It’s not uncommon, is it, to bump into a familiar face thousands of miles from home. I once slammed an unexpected shot with the assistant manager of my local Sainsbury’s on the Khaosan Road in Bangkok. Some months later, I got back to my hostel in Phnom Penh to find an old classmate at the bar eating braised celery.
Lo, a similar situation occurs on Wednesday night in the ballroom of the Wynn hotel in Las Vegas. A sip of my cocktail and suddenly Tomos Parry, the chef, appears in a Burgundy suit. I say hello. And fine, it is the World’s 50 Best Restaurants awards, so this might be unsurprising — Parry’s London restaurants Brat and Mountain both appear in the 51-100 list, a lauded buffer to the 50 — but it still feels epochal to be in an air-conditioned room of a desert resort, cameras flashing, canape trays surging about the place, and to see a chef more usually found cooking amid the flames of a Soho hotspot. We talk tacos.
The fact is, these happenings, that might and should be anomalous, are par for the course in Las Vegas — a city where a buoyant sense of adventure blends so dutifully with that of the roundly blase; indulgence is performed with such regularity it straddles near-apathy. It’s mad but somehow completely chill at the same time. You can get married, fire a few rounds out of a machine gun, and watch wrestling all along the same little street. And none of these require anything other than an ID and a touch of joie de vivre.
Which is why I suppose the 50 Best awards work so exquisitely well here. It’s a city built for hedonism; the congregation of hospitality professionals makes perfect sense. After the reception, in that grand and sweeping ballroom, and after the countdown in a theatre in some other part of the resort, we gather in the Encore Beach Club.
The star chefs from the winning restaurant, Disfrutar in Barcelona, arrive to the reverberation of a booming speaker system. More than one attendee describes them as rock stars
The star chefs from the winning restaurant, Disfrutar in Barcelona, arrive to the reverberation of a booming speaker system, much cheering, and a row of women dressed in black, each holding up a letter to spell the restaurant name. More than one attendee describes the Disfrutar brigade as rock stars.
Further in, chefs and restaurateurs perch around a swimming pool, cooling in the evening heat, and everywhere are people cooking mushroom tostadas — each dainty morsel hiding shots of mezcal beneath — or dishing out osso buco risotto while humming to the tune of Tequila.

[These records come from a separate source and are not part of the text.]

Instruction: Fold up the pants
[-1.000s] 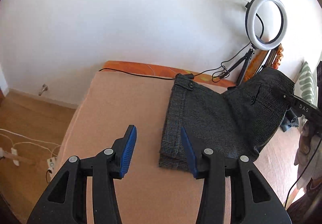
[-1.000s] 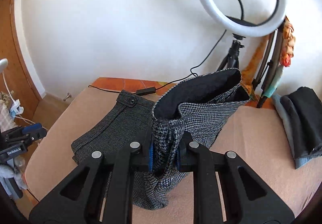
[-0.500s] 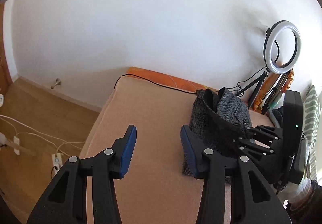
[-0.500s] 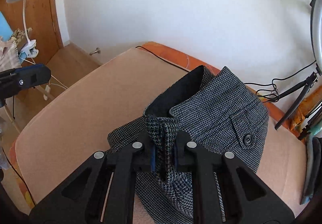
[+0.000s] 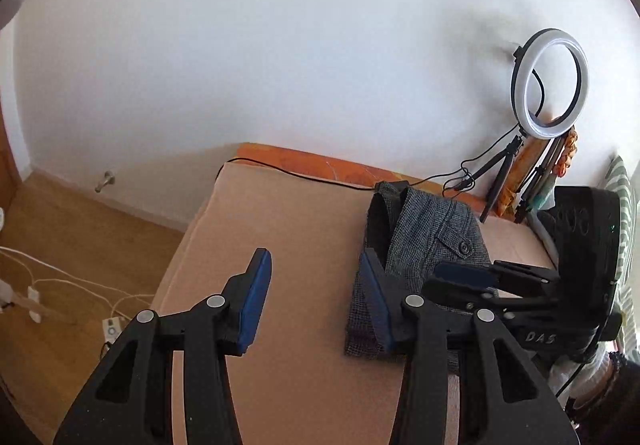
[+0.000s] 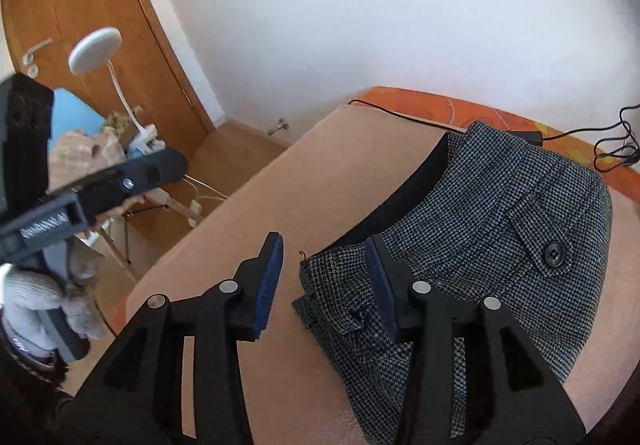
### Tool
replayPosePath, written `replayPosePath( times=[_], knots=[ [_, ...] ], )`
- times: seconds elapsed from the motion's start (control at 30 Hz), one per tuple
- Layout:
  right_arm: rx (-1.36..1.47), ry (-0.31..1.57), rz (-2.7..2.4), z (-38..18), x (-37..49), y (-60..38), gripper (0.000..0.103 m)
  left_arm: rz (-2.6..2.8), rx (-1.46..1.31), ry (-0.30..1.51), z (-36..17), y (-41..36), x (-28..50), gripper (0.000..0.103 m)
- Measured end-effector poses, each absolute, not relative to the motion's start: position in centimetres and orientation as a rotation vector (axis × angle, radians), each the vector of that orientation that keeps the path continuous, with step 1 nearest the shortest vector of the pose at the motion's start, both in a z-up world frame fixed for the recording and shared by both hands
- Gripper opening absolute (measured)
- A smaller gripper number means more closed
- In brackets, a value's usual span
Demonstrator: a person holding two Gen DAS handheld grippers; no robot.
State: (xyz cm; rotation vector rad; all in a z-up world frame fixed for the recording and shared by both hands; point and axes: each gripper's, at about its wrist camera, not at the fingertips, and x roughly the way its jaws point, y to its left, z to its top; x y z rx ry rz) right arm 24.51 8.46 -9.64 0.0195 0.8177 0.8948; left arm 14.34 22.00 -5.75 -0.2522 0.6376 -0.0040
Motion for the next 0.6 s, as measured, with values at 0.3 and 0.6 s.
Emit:
replayPosePath(
  times=[0.3, 0.6],
  knots=[
    [0.05, 0.774, 0.767, -7.7, 28.8, -0.2, 0.045, -0.174, -0.148, 0.666, -6.4, 14.7, 16.2, 0.044],
    [-0.055, 0.838, 0.665, -9.4, 36.5, 0.9, 0.045, -0.193, -0.057, 0.818, -11.8, 12.0, 20.1, 0.044]
  ],
)
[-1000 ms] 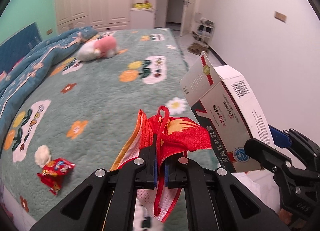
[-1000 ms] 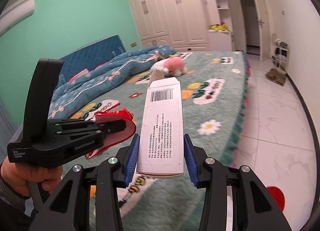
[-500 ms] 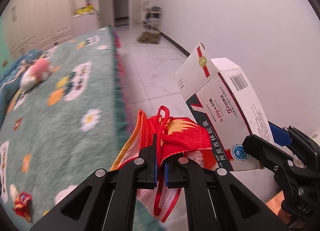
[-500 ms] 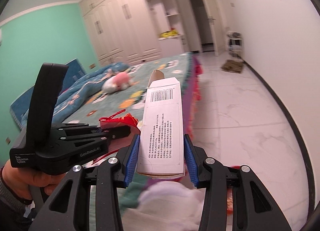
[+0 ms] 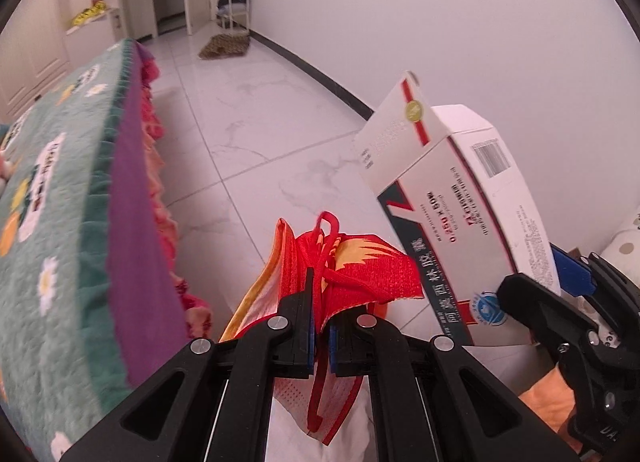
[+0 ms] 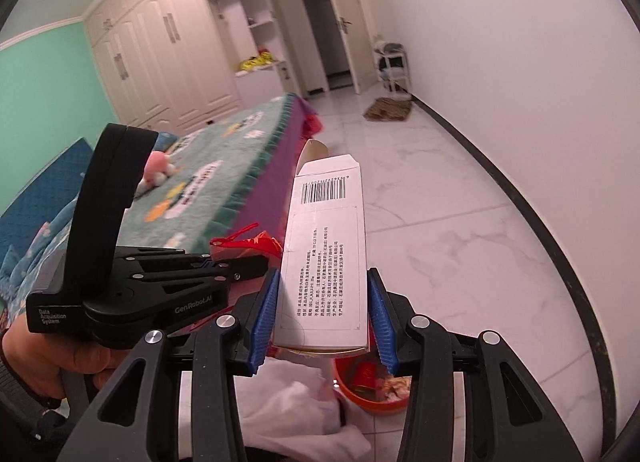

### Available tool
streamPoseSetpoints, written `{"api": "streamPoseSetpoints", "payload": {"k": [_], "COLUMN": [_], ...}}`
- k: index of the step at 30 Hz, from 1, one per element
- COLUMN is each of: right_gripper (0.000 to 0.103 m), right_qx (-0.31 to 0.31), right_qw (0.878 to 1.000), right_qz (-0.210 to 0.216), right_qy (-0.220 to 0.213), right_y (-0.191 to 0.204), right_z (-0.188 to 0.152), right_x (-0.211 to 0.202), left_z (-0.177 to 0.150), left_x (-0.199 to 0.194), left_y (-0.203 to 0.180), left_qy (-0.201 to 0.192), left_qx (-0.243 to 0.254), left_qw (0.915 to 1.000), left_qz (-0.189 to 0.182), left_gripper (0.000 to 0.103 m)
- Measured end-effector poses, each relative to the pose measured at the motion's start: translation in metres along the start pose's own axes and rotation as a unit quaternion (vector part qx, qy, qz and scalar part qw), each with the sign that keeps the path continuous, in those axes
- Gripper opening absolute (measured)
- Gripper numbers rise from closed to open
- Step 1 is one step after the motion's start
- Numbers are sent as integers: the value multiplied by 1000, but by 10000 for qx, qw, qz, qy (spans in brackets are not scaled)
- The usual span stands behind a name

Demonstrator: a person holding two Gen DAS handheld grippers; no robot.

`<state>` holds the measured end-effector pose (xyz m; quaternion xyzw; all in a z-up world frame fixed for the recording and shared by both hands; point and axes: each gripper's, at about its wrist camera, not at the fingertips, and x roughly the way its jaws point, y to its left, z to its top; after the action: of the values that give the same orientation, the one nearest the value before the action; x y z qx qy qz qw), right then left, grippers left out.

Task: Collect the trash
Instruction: 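Carry the mask and white box with both tools to the orange bucket, then open left tool to drop the mask while right tool drops the box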

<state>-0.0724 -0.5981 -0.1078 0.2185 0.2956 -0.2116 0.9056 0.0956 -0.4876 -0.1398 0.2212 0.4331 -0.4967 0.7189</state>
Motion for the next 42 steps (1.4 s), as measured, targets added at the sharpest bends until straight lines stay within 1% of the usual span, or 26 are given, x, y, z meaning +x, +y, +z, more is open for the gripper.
{"api": "streamPoseSetpoints", "payload": {"k": [4,9,13,19,21,22,23,24,25,28,31,34,40,42], "right_gripper": [43,43,43,43,43,43,43,43,43,43,43,43,43,43], "right_qx": [140,265,381,499,522,545,556,566,573,598,600,608,566,560], "right_qw": [9997,9987,9975,9960,9956,9954,9952,9951,9950,9947,9944,9942,9946,9948], "right_qz": [-165,-372,-492,-579,-608,-619,-626,-628,-636,-640,-639,-631,-583,-554], "right_qy": [117,214,340,453,482,497,504,509,514,543,583,624,639,651], "right_y": [-22,-39,-55,-63,-66,-68,-68,-68,-69,-70,-71,-70,-65,-69], "right_z": [-4,-6,-9,-11,-11,-12,-13,-14,-14,-16,-17,-18,-16,-18], "right_x": [15,34,50,67,73,76,77,78,80,84,87,90,93,94], "left_z": [6,8,5,1,-1,0,0,-1,-1,-2,-3,-4,-7,-7], "left_x": [32,70,96,129,134,135,137,139,140,144,146,145,147,147], "left_y": [-8,-9,-14,-18,-21,-19,-20,-21,-21,-23,-22,-22,-21,-21], "left_qy": [232,540,756,1085,1125,1126,1157,1176,1184,1217,1265,1285,1349,1347], "left_qx": [-3,-68,-104,-145,-161,-168,-175,-182,-165,-61,-87,-92,-72,-51], "left_qw": [9996,9980,9964,9930,9926,9926,9921,9918,9917,9919,9915,9913,9906,9906], "left_qz": [-133,-318,-369,-442,-429,-432,-445,-458,-467,-352,-285,-272,-219,-234], "left_gripper": [6,6,6,6,12,19,32,38,42,42,42,51,59,60]}}
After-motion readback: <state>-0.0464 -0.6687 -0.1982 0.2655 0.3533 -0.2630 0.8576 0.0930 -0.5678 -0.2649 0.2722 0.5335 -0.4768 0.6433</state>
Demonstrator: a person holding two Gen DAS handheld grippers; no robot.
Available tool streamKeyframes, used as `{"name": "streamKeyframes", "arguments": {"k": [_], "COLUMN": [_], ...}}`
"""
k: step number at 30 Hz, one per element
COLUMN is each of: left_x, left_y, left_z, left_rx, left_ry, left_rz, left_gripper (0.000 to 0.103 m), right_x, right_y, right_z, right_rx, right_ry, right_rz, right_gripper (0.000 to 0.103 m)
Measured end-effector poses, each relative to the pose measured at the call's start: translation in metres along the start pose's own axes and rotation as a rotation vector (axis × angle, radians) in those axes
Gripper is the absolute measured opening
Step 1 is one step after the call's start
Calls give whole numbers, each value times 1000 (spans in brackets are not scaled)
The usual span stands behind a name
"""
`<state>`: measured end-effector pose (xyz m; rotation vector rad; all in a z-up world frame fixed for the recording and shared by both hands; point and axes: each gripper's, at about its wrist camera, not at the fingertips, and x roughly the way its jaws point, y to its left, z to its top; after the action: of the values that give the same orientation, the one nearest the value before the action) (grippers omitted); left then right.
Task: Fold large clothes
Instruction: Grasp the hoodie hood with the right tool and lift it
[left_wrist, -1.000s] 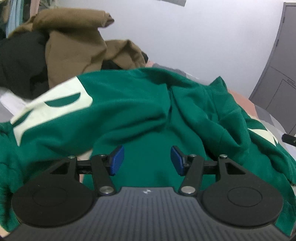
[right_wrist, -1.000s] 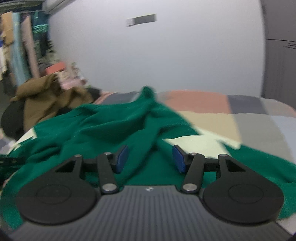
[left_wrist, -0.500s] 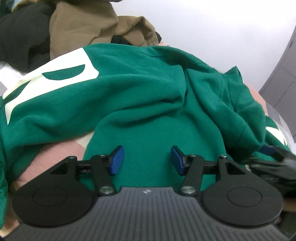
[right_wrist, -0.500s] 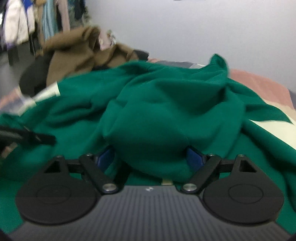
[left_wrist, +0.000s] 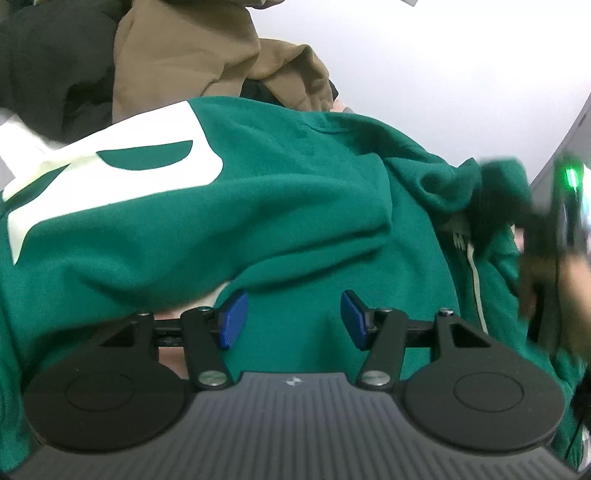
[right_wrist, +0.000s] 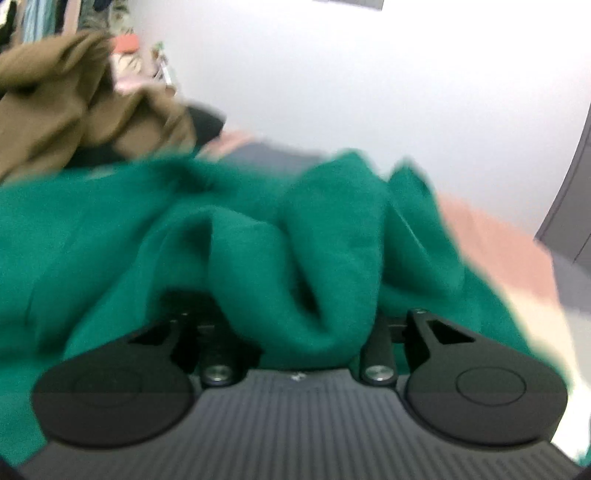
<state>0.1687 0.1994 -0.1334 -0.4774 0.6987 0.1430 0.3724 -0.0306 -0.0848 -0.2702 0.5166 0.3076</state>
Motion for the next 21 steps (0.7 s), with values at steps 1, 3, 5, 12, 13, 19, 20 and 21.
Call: {"name": "streamKeyframes", "arguments": {"k": [1,3,5,12,13,19,20,21], "left_x": [2,8,13,31,34,46,48,47], "left_y": [2,6,9,15,17,21,21,21], "left_z": [2,5,7,5,6,4,4,4], "left_rx": [-2,-3,-1,-18,-28,-54,-54,-58], "left_ry": [-6,-16,-18,-19,-22,-44,-46,-51], "left_rz": [-10,-30,-47,-108,-118,-150,-151,-154], "left_gripper": [61,61,61,61,61,61,61,61], "right_x": [9,24,37,76,85,151,160,165], "right_y": [-4,-9,-13,-15,-15,-8,-7,-6], "right_z": [18,52,86,188,194,177,171,163], "right_rx": [1,18,31,18,21,60,71,82], "right_ry": [-9,-20,-65,-301,-310,-238,-226,-213], "right_rz": [-19,-55,-90,-195,-199,-205,-200,-190], "right_gripper": [27,26,26,26,26,30,33,41]}}
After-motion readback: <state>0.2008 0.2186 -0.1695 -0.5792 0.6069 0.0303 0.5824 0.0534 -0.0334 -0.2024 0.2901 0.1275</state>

Over there? That’s sommelier Billy Wagner from Berlin, handlebar moustache beneath Dickensian hat. Janaina Torres, Brazil’s biggest culinary star today and with a leopard-spot tattoo running down the entirety of her left arm, is posing for the cameras; and, oh, there’s a Quebeci journalist who I last saw on an autumn train heading out of Vancouver.
The place is buzzing. On giant screens we admire snaps taken earlier in a photobooth disguised as a fridge; about us, lights of casinos, neon signage from afar reflects on towering hotel glass and cascades across the pool (which, by the way, I cannot believe has remained unplunged into).
Later, in some other corner of the five million sq ft hotel, is an after party. I had hoped for Señor Frog's but this will do. Kol founder Santiago Lastra, ever-optimistic, ever-charming, is poised. He’s excited about his upcoming restaurant on Heddon Street, Fonda: “I’m a Mexican chef, but I’ve been in London for a while now, and I love it, and the food scene is exploding. I think there’s a lot more to come. There’s more from me too”.
That’s another thing about Vegas: a resolve to be excitable. It’s infectious. Before I leave, an unidentifiable man — not from our party — has just lost a fair whack on Blackjack. He spots us all and ambles over. “Your chips are down” I say.
“Not at all,” comes his reply. “I have work in an hour.” I check my watch. Ah, good. 50 Best is long gone, and I am due to file.